Real-time Web keeps social networkers connected

ByABC News
September 22, 2009, 9:29 PM

SAN FRANCISCO -- Jessica Stryczek reaches for her iPhone every morning, even before she gets out of bed. It is her lifeline to the world an uber alarm clock/CD player/e-mail device/game player/newspaper/shopping guide/banking assistant/conduit to Facebook and Twitter. "Without it, I wouldn't survive," says Stryczek, a 26-year-old teacher in Fremont, Calif.

The same goes for Sara Wilson, who starts and ends each day on her iPhones. Yes, she has two: one as an alarm clock, the other for "everything else" e-mail, texts, Facebook updates, Twitter "tweets," checking her bank balance.

"It's always on, and glued to my body," says Wilson, a 26-year-old media buyer in San Francisco who has not had a land line since college. "It's like a security blanket."

Such is life in the post-Web 2.0 world. The latest iteration of the Internet deemed the "real-time Web" by some analysts, is exemplified by the obsessive use of PCs or cellphones for quick interactions and dips into the online information stream. This hyper-connectedness is fueled by the rise in social media and distinguished by quick, short communication and, increasingly, an absence of privacy.

More than four in five U.S. adults online use social media at least once a month, according to a new Forrester Research report. While young people march toward almost universal adoption, the most rapid growth has occurred among consumers 35 and older. Now, established companies and start-ups are scrambling to develop real-time Web applications for gaming, intuitive online searches, location services and customer support. The market potential is huge, tech analysts and others say.

Everything from cellphones to common digital cameras is "being turned into eyes and ears for applications," says Tim O'Reilly, the founder of O'Reilly Media who is credited with inventing the term Web 2.0. "Data is being collected, presented and acted upon in real time. It's all about immediacy and instantaneous data."

The need for data speed has inspired O'Reilly to come up with a new phrase, "Web squared," to describe the evolution of the Web as we know and use it.
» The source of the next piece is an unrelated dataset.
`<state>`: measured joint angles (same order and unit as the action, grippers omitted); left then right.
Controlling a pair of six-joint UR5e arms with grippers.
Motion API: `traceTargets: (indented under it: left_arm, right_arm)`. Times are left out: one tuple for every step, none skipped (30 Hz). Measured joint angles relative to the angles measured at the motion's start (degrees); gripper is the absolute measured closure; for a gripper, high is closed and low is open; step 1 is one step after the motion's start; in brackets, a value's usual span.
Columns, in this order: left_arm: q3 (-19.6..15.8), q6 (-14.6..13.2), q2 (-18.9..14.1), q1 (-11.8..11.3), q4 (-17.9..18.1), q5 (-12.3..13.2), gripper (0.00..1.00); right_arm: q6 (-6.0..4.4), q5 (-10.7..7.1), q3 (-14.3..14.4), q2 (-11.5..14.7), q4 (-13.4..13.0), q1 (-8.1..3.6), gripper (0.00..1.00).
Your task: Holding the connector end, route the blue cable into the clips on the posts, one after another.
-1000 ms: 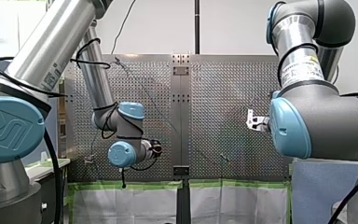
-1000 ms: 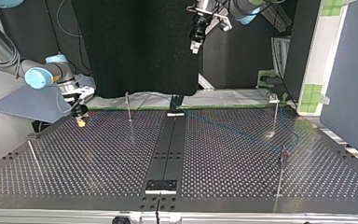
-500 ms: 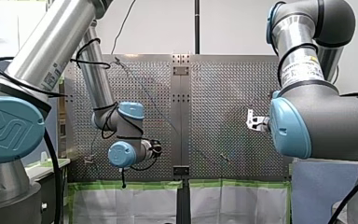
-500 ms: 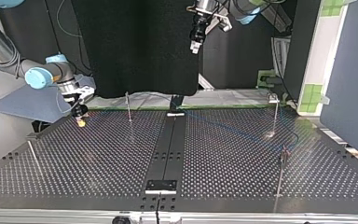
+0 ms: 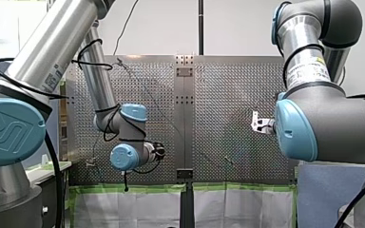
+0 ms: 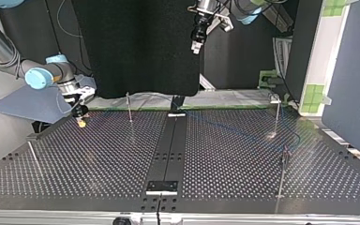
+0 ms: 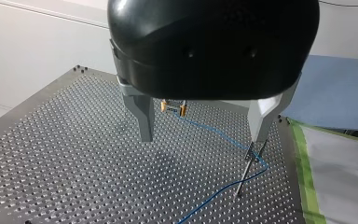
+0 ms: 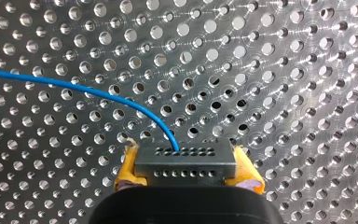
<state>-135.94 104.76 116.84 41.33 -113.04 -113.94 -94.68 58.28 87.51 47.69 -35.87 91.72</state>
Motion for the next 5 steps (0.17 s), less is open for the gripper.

O'Reilly and John Battelle, founder of Federated Media Publishing, coined it in a white paper preceding their Web 2.0 Summit conference in San Francisco next month.

They consider Wal-Mart, for instance, a Web-squared company because its operations are infused with the latest technology and driven by data from customers. One of the great Web-squared opportunities, they say, is providing that kind of real-time intelligence to smaller retailers without monolithic supply chains.